完整的 JSON schema 见这里。

验证器

我们使用的 json schema 验证器是 python-jsonschema 。因为该验证器是纯 python 实现，可以更好地被 python 编写的语言服务器调用。

序列化

我们需要实现序列化 PKGBUILD 的代码。方法还是从抽象语法树出发生成一个树。我们在该树中保留节点和范围的对应关系。当把序列化后的字典传递给验证器后，验证器会返回错误的消息和错误的节点路径，比如 $.arch[0] 就是 arch 数组的第一个元素。

from dataclasses import dataclass

@dataclass
class Trie:
    range: Range
    parent: "Trie | None" = None
    # can be serialized to a json
    value: dict[str, "Trie"] | list["Trie"] | str | int | float | None = None

    def get_root(self) -> "Trie":
        node = self
        while node.parent is not None:
            node = node.parent
        return node

    def from_path(self, path: str) -> "Trie":
        r"""Get node from a json path like ``$.arch[0]``."""
        node = self
        if path.startswith("$"):
            path = path.lstrip("$")
            node = self.get_root()
        return node.from_relative_path(path)
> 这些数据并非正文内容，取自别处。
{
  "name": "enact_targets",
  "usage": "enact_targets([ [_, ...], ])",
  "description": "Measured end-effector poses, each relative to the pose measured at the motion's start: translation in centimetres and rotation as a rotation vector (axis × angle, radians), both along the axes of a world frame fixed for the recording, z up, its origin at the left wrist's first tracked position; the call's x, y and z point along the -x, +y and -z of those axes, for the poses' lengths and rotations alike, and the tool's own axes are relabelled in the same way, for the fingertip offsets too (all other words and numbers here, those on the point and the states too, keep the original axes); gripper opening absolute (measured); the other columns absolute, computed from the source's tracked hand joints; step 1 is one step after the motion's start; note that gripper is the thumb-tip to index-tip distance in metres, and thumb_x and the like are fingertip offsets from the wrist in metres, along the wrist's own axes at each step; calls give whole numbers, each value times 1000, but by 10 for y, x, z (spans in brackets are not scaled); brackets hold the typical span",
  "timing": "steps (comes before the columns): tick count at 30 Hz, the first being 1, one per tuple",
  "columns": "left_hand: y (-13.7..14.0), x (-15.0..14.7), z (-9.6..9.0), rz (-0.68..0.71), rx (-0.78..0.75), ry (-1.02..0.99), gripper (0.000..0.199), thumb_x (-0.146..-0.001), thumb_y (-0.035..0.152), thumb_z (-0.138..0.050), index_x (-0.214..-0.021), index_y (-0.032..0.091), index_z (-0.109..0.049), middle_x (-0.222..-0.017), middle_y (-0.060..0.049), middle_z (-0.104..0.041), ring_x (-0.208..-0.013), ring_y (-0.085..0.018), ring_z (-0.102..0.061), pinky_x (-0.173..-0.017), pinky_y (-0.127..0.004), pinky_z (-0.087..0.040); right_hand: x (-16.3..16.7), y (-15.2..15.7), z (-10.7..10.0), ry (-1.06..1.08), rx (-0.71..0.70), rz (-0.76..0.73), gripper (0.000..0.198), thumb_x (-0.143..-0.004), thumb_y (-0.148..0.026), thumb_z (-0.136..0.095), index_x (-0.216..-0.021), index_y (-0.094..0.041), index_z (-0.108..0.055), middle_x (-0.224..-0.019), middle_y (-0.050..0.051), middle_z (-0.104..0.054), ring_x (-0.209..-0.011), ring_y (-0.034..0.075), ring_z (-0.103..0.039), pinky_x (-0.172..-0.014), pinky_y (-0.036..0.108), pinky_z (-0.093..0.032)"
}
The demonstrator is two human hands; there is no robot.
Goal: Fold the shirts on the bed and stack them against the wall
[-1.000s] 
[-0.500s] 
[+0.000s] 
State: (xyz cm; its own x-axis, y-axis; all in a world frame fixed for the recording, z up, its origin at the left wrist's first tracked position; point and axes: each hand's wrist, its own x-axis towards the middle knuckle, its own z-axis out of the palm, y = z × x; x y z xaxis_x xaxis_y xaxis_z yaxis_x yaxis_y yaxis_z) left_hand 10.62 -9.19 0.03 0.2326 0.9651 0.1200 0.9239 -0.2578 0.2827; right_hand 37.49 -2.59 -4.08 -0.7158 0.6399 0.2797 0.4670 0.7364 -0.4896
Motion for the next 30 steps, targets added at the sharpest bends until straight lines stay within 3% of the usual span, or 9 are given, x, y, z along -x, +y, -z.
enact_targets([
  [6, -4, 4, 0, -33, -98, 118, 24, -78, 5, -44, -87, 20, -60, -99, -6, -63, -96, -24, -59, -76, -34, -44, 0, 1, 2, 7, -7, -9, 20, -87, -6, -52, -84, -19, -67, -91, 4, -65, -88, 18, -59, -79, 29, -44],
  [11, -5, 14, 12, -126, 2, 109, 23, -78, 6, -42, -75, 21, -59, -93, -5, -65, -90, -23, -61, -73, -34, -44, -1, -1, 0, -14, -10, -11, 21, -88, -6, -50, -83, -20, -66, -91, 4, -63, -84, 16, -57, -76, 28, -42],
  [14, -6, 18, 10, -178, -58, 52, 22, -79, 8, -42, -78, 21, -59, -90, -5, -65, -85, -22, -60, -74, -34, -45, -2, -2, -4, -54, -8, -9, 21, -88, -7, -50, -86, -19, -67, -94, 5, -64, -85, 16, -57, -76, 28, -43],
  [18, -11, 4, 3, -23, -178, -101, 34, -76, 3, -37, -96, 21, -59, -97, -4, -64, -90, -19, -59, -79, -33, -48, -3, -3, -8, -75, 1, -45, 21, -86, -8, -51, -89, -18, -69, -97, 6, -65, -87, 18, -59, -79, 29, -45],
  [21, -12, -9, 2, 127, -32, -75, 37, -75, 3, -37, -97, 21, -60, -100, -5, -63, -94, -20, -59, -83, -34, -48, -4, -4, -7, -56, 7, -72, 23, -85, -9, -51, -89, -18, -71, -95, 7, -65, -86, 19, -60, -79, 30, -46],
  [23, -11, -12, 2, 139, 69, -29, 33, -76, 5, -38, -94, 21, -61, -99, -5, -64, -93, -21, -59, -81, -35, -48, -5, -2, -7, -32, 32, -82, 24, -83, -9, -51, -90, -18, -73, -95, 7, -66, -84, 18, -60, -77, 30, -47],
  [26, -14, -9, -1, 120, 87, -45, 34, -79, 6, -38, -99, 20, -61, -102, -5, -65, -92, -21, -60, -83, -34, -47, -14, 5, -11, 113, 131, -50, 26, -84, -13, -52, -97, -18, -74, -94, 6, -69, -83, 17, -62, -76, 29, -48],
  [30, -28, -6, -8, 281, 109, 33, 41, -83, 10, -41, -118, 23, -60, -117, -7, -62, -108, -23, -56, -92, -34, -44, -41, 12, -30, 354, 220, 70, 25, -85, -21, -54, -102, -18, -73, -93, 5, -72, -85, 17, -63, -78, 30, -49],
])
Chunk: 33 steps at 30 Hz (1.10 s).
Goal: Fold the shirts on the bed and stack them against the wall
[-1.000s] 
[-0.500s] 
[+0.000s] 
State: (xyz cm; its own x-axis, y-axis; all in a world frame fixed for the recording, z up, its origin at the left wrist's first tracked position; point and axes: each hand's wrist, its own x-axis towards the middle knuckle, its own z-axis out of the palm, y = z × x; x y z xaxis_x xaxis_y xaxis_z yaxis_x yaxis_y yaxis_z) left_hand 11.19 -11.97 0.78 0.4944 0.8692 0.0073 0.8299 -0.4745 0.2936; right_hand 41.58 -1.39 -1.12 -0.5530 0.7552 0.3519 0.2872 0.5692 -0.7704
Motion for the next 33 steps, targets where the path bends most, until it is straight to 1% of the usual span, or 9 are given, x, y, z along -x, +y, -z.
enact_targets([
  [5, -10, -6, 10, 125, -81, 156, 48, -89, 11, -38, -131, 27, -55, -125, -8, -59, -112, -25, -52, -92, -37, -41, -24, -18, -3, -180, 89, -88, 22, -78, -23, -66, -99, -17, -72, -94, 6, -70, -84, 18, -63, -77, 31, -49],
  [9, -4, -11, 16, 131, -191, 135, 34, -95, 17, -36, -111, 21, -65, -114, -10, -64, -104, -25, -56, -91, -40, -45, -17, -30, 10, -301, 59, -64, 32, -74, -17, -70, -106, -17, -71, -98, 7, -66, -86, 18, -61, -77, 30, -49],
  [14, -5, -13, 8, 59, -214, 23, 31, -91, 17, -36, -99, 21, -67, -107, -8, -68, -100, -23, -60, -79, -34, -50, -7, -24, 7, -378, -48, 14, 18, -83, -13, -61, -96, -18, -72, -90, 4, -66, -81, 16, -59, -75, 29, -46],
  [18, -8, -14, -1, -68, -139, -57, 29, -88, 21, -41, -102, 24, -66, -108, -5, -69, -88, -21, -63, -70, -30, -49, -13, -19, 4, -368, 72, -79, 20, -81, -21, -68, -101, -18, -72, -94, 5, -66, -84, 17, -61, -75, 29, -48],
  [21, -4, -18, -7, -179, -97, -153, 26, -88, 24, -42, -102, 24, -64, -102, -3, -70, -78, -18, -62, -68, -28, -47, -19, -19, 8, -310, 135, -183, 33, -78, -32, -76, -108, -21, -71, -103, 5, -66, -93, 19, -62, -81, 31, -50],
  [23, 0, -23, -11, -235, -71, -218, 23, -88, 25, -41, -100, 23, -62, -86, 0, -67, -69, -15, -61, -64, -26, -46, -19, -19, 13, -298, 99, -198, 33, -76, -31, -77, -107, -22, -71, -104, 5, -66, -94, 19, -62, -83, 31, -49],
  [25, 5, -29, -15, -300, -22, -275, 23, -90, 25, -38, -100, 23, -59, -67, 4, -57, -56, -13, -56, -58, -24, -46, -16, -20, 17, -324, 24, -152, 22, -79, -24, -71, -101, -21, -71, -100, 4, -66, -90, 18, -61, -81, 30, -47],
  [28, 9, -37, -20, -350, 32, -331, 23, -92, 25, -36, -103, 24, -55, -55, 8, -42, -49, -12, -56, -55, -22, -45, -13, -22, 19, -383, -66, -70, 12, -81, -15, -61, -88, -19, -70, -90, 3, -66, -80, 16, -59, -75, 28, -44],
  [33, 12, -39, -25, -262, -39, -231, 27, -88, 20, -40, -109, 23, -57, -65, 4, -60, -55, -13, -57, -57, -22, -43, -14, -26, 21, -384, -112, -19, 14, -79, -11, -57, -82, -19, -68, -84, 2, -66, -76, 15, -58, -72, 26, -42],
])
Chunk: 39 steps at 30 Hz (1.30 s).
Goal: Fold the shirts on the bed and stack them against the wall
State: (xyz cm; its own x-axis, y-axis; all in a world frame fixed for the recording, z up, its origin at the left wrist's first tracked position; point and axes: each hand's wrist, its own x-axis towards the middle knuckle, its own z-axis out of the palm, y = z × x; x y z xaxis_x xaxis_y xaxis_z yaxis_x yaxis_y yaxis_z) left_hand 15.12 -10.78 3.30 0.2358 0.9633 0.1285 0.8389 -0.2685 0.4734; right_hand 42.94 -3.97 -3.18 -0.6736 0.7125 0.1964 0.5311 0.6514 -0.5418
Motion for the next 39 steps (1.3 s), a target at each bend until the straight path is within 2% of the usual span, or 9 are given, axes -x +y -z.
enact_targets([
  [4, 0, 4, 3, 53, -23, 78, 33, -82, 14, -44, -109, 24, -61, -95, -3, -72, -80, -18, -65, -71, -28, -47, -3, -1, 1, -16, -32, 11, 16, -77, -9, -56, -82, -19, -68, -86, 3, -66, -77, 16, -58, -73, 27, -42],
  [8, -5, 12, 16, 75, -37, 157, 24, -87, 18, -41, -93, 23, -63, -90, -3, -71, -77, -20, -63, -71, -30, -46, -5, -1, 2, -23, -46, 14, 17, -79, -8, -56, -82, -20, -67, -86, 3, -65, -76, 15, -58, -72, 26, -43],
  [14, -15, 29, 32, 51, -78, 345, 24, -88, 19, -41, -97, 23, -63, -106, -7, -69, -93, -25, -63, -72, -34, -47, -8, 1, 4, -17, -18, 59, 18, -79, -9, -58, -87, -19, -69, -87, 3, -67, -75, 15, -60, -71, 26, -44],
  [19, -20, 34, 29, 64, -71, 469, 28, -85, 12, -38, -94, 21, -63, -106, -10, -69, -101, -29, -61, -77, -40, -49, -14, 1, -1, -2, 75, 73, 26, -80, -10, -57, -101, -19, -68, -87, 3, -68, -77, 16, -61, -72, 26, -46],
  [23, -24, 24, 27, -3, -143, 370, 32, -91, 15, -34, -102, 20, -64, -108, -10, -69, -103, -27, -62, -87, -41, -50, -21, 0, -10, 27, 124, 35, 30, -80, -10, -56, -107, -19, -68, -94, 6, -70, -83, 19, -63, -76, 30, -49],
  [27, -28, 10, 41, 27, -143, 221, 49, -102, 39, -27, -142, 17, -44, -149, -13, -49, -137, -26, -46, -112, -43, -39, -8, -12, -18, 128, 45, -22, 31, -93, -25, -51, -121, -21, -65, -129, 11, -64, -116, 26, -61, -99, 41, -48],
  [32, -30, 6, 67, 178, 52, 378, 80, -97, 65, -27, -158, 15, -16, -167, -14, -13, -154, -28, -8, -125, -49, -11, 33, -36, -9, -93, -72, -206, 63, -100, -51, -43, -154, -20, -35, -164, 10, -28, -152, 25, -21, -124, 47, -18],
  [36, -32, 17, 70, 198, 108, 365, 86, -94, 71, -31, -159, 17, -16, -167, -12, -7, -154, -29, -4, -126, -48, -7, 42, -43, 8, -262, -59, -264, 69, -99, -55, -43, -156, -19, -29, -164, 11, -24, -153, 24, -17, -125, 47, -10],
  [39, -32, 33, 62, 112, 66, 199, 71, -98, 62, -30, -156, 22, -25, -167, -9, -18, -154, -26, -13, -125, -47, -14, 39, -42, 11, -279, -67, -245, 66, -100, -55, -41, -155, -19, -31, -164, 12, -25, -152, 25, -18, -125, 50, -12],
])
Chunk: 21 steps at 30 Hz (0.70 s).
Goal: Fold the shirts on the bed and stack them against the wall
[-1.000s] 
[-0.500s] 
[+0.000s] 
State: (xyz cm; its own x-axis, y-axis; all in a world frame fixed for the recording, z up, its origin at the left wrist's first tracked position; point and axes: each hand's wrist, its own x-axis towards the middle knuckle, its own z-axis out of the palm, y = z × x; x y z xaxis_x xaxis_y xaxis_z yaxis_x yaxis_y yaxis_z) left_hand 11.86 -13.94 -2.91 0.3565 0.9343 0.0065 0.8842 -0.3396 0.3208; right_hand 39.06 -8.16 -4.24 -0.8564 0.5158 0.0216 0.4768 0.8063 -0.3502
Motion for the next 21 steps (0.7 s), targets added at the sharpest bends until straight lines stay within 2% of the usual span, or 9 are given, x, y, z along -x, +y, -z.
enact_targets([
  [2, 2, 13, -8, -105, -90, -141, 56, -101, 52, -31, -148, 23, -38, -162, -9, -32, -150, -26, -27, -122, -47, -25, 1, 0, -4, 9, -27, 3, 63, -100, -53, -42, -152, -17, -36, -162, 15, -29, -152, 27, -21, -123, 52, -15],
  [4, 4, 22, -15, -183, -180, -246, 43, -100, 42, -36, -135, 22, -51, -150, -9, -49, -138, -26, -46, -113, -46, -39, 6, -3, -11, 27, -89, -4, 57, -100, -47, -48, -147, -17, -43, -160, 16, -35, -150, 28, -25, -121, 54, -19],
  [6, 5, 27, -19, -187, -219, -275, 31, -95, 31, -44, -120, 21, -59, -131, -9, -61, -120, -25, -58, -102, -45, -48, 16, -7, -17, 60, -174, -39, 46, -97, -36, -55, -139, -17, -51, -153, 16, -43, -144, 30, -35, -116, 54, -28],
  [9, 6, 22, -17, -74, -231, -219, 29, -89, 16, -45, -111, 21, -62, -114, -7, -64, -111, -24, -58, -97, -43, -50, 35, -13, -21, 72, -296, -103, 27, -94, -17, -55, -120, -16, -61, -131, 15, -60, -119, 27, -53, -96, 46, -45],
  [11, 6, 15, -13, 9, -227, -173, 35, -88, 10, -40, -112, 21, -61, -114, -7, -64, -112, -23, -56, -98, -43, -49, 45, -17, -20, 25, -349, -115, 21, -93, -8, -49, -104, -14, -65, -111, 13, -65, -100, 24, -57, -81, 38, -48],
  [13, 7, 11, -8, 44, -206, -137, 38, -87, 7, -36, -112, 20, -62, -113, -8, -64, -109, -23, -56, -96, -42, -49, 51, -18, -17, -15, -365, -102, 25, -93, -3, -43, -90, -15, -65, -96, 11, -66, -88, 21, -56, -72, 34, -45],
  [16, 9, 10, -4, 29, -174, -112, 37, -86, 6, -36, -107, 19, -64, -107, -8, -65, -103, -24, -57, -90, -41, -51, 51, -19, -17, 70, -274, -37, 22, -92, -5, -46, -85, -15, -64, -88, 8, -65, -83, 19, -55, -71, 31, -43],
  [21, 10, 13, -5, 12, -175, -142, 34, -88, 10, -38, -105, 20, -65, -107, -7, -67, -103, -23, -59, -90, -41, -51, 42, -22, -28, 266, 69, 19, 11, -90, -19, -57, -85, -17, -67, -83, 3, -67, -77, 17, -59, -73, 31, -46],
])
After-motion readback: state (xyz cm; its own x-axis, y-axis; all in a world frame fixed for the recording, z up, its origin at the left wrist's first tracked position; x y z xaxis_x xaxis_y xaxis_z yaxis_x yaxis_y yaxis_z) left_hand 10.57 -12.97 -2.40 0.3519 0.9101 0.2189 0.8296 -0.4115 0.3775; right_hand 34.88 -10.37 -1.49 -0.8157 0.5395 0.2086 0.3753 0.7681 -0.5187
    def from_relative_path(self, path: str) -> "Trie":
        r"""Get node from a json path like ``.arch[0]``."""
        if path == "":
            return self
        if path.startswith("."):
            if not isinstance(self.value, dict):
                raise TypeError
            path = path.lstrip(".")
            index, mid, path = path.partition(".")
            if mid == ".":
                path = mid + path
            index, mid, suffix = index.partition("[")
            if mid == "[":
                path = mid + suffix + path
            return self.value[index].from_relative_path(path)
        if path.startswith("["):
            if not isinstance(self.value, list):
                raise TypeError
            path = path.lstrip("[")
            index, _, path = path.partition("]")
            return self.value[int(index)].from_relative_path(path)
        raise TypeError

    def to_path(self) -> str:
        r"""Generate json path like ``$.arch[0]``."""
        if self.parent is None:
            return "$"
        path = self.parent.to_path()
        if isinstance(self.parent.value, dict):
            for k, v in self.parent.value.items():
                if v is self:
                    return f"{path}.{k}"
            raise TypeError
        if isinstance(self.parent.value, list):
            for k, v in enumerate(self.parent.value):
                if v is self:
                    return f"{path}[{k}]"
            raise TypeError
        return path

    def to_json(self) -> dict[str, Any] | list[Any] | str | int | float | None:
        r"""Generate json dict."""
        if isinstance(self.value, dict):
            return {k: v.to_json() for k, v in self.value.items()}
        if isinstance(self.value, list):
            return [v.to_json() for v in self.value]
        return self.value

    @classmethod
    def from_tree(cls, tree: Tree) -> "Trie":
        return cls.from_node(tree.root_node, None)

    @classmethod
    def from_node(cls, node: Node, parent: "Trie | None") -> "Trie":
        # ...

from_node 的一个伪代码如下：

输入根节点
遍历子节点
若子节点是函数定义，增加一个对应属性，值为 0 ，范围为函数体的范围
若子节点是值为字符串的变量，增加一个对应属性，值为该字符串，范围为该字符串的范围
若子节点是值为数组或字典，增加一个对应属性，值为空数组或空字典，范围为数组或字典的范围，再返回第 1 步

一个更复杂的序列化参见 zathura-language-server ，这是系列文章二的实现，因为它远比本文提到的序列化算法更复杂所以没有拿它举例：

include desktop/zathurarc
map [fullscreen] <Esc> zoom in#with argument
map <F1> recolor          #without argument
set recolor true
set notification-error-bg       "#fbf1c7" # bg
unmap <F1>

{
  "include": [
    "desktop/zathurarc"
  ],
  "map": {
    "fullscreen": [
      {
        "key": "<Esc>",
        "function": "zoom",
        "argument": "in"
      }
    ],
    "normal": [
      {
        "key": "<F1>",
        "function": "recolor"
      }
    ]
  },
  "set": {
    "recolor": true,
    "notification-error-bg": "#fbf1c7"
  },
  "unmap": {
    "normal": [
      "<F1>"
    ]
  }
}

搜索

和之前的文章一样，我们封装一个 Finder 。事实上，无论是

基于 tree-sitter-query 的搜索
基于我们在系列文章三中用 python 实现的深度优先搜索
还是 python-jsonschema 内部实现的搜索

我们都把它封装成一个 Finder ，提供用于代码诊断、代码格式化等 LSP feature 的接口。

@dataclass(init=False)
class SchemaFinder(Finder):
    def __init__(self, schema: dict[str, Any], cls: type[Trie]) -> None:
        self.validator = self.schema2validator(schema)
        self.cls = cls

    @staticmethod
    def schema2validator(schema: dict[str, Any]) -> Validator:
        return validator_for(schema)(schema)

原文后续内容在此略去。